The only thing outrageous is how that's your first, automatic thought. I'm sure you've changed your tune by now, but it's still troubling that it was the first thing to pop up.

Not everything is black and white. In fact, most things aren't.
 
From the article that Guevara posted:
I've given up on this thread. I posted this exact segment of the articlea couple of pages back but there are some posters who seem to think that every parent should be a flawless machine that never makes mistakes.

People make mistakes. Sometimes, as in cases like these, those mistakes have fatal consequences. That doesn't mean that it was anything more than a mistake. It doesn't mean that you had the intent to harm your child. It doesn't mean that you're a bad person. Your mind literally fucked you and you couldn't do a damn thing about it.
 
I have nightmares about shit like this happening with my kids. Why? Because I'm probably one of the most shamelessly anally retentive people I know, and even I know what it's like to just be so physically and mentally exhausted that it's *possible* to do such things.

And, honestly, if you've never succumbed to anything like that, good for you. You're a better man than me. Have a fucking cookie while I empathize with the poor mother.

I agree there needs to be some form of legal recognition that what the parent has done is wrong. Prison mightn't be the answer; perhaps probation or a suspended sentence, provided the appropriate level of contrition is shown.

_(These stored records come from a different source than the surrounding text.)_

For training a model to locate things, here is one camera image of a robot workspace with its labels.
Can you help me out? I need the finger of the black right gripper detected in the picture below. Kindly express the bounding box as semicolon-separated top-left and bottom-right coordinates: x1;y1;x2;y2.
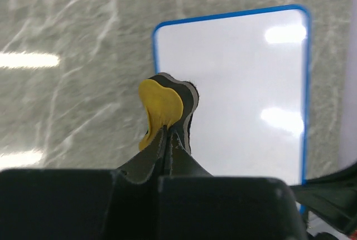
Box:
291;164;356;234

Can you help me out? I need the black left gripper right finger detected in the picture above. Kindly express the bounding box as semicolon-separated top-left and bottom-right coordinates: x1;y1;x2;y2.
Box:
157;132;307;239

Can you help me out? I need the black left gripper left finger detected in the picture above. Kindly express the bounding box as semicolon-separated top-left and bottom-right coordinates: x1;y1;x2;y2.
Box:
1;128;167;239

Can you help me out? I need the yellow bone-shaped whiteboard eraser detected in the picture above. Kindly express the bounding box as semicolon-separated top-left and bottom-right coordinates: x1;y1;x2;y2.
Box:
138;73;199;154

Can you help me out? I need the blue-framed small whiteboard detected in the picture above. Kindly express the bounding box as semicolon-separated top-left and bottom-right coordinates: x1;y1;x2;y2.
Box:
152;4;311;185

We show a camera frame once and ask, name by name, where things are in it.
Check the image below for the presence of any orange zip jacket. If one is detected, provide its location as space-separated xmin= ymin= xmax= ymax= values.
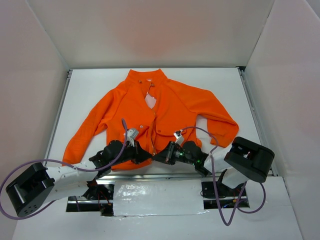
xmin=62 ymin=69 xmax=239 ymax=164

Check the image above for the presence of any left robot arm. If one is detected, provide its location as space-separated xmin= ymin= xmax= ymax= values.
xmin=5 ymin=140 xmax=152 ymax=219

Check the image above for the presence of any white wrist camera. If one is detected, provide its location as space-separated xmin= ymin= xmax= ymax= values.
xmin=173 ymin=130 xmax=184 ymax=145
xmin=126 ymin=128 xmax=139 ymax=147

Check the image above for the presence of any aluminium table frame rail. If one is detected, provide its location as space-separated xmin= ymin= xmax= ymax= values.
xmin=45 ymin=67 xmax=266 ymax=180

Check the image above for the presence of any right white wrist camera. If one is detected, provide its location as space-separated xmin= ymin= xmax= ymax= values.
xmin=173 ymin=130 xmax=184 ymax=145

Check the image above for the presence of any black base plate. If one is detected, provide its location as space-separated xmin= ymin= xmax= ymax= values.
xmin=66 ymin=184 xmax=115 ymax=217
xmin=200 ymin=181 xmax=249 ymax=210

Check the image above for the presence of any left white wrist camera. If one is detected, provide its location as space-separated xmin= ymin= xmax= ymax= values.
xmin=126 ymin=128 xmax=139 ymax=147

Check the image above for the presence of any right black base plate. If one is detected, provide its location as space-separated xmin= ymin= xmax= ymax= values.
xmin=200 ymin=181 xmax=249 ymax=210

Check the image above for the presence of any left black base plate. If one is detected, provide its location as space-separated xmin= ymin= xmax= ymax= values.
xmin=66 ymin=184 xmax=115 ymax=217

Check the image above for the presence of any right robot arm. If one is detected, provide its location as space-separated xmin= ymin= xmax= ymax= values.
xmin=152 ymin=136 xmax=275 ymax=196

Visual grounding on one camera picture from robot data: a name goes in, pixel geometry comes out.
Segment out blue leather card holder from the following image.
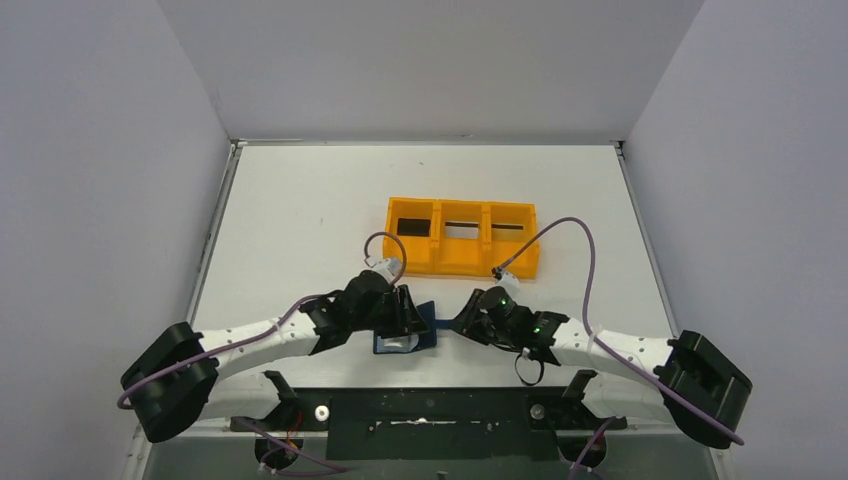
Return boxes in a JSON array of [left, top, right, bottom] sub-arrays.
[[372, 300, 450, 355]]

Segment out orange three-compartment tray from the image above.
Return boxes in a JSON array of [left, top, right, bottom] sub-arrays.
[[382, 197, 541, 279]]

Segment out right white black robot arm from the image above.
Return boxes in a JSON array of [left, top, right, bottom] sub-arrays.
[[448, 286, 752, 449]]

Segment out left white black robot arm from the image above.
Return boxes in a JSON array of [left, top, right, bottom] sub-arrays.
[[117, 270, 431, 443]]

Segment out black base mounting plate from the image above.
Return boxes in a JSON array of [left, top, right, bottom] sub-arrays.
[[249, 373, 604, 461]]

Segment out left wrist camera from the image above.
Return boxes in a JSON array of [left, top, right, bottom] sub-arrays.
[[365, 256, 403, 282]]

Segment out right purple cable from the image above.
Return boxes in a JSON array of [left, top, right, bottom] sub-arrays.
[[491, 217, 746, 447]]

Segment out purple cable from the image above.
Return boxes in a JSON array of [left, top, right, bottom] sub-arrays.
[[491, 217, 746, 447], [117, 231, 409, 412]]

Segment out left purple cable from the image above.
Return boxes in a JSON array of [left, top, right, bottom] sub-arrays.
[[117, 231, 409, 412]]

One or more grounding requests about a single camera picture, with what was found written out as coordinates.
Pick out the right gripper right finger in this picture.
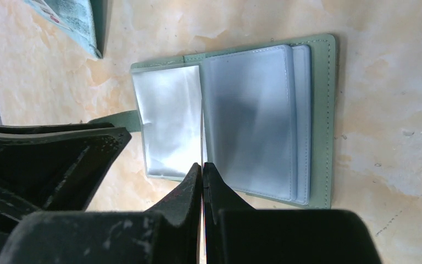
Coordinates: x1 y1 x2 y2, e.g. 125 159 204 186
203 163 381 263

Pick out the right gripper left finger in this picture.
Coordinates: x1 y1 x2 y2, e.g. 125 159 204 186
0 163 202 263

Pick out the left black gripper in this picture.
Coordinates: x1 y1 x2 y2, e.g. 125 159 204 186
0 123 131 252

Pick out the light blue cloth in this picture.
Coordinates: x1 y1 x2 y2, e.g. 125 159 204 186
25 0 107 59

Lolol. Hey parents! Don't kill your kids, or you could be put on probation! How about, hey parents! Don't kill your kids or you will have dead kids?

And the people that think she should get prison time, like going to prison would really stop a lot of moms that are fed up w/ their babies to the point of killing it... it's not like, "Man, I'm really tired of feeding this kid... oh wait, they don't give sentences to parents that leave there baby in the car!? THAT'LL WORK!... Hunny I'm going to the mall all day!".
 
Wow.

The only thing outrageous is how that's your first, automatic thought. I'm sure you've changed your tune by now, but it's still troubling that it was the first thing to pop up.

Not everything is black and white. In fact, most things aren't.
If you are saying 'wow' at that post, wait until you get to the one comparing what she did to the Holocaust.
 
How the fuck could you be so absent minded to leave your toddler in a car?

I have a nearly 2 year old daughter and i don't understand it.